A seat filler is a person who fills in an empty seat during an event. There are two types of seat fillers:
- a person who subscribes to a seat-filling theatre club. Members of these clubs help fill in unsold seats for theatre, music, film, sporting events, dance performances and other live events. The producers of the event give complimentary tickets to the seat-filling organization, who pass them on to their members. The producers get a fuller audience and therefore a better experience for the paying patrons (and talent), while the seat-filler is able to see an event for a small service charge. Within the industry, this is also referred to as "papering the house".

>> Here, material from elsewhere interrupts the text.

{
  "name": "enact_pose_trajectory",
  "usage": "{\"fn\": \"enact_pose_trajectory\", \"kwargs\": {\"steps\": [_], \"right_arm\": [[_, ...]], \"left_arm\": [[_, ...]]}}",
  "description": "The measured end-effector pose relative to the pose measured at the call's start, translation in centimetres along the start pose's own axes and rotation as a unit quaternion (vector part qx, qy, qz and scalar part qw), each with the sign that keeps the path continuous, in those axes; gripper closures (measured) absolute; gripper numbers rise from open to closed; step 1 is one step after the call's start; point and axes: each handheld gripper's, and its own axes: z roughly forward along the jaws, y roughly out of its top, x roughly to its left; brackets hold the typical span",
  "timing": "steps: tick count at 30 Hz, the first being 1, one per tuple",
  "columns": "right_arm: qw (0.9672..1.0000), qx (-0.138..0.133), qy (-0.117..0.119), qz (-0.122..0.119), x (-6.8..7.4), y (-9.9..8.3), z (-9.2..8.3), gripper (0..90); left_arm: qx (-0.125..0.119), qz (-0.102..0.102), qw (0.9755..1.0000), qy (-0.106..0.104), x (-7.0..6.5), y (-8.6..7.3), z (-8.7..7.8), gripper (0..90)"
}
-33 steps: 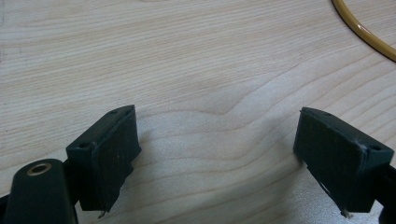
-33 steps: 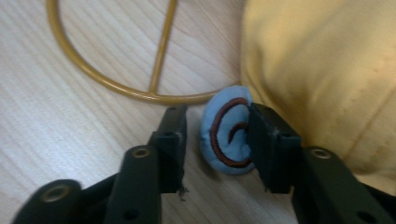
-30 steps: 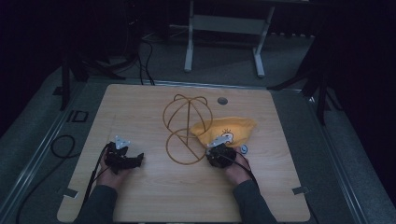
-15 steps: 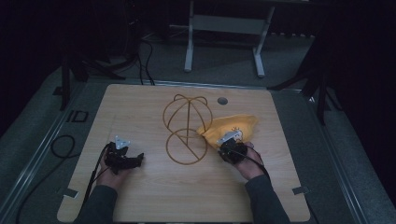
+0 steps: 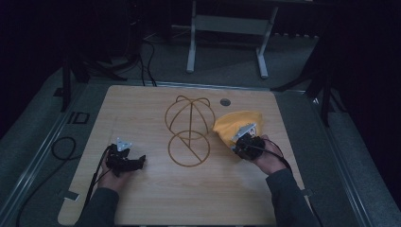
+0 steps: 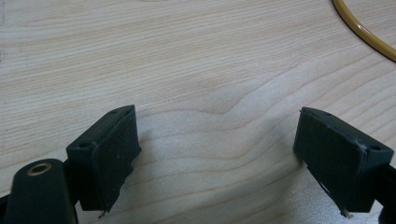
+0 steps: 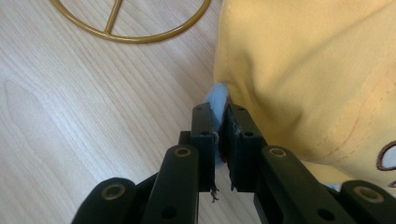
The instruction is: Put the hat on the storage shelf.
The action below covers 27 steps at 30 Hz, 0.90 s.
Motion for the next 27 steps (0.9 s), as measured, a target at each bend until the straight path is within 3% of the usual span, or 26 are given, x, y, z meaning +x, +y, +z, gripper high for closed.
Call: {"fn": "enact_pose_trajectory", "kwargs": {"steps": [11, 27], "right_arm": [[0.9996, 0.021, 0.005, -0.020, -1.5, 1.1, -1.6, 82.8], [0.9979, 0.045, 0.000, -0.047, -2.4, 2.6, -3.5, 83.0]], "left_arm": [[0.000, 0.000, 1.0000, 0.000, 0.0, 0.0, 0.0, 14.3], [0.000, 0.000, 1.0000, 0.000, 0.0, 0.0, 0.0, 14.3]]}}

- a person who takes up spare seats when the person allocated the seat is elsewhere. An example of this is the Academy Awards in which many of the audience are either gaining awards, once they win the award the recipient needs to wait for an appropriate time to return to their seat, or because the member of the audience is involved in producing the show. Seat fillers are primarily employed so that when TV cameras show audience shots there are no empty seats.
In popular culture
- In the Two and a Half Men episode "My Doctor Has a Cow Puppet", Charlie tries to set up Alan with one of his friends who works as a seat filler at award ceremonies.
- In the Seinfeld episode "The Summer of George", Kramer works as a seat filler at the Tony Awards.
- The plot of the 2004 movie The Seat Filler revolves around a seat-filler who meets a burgeoning pop star during an event.
- In the movie Now You See Me, they mention that the audience are a bunch of seat fillers.
- In the Family Guy episode "Call Girl", Peter works as a seat filler for fetuses during ultrasounds.
- In the 87th Academy Awards, Neil Patrick Harris mentions the seat fillers explaining its meaning and jokes with Steve Carell as if he were a seat filler.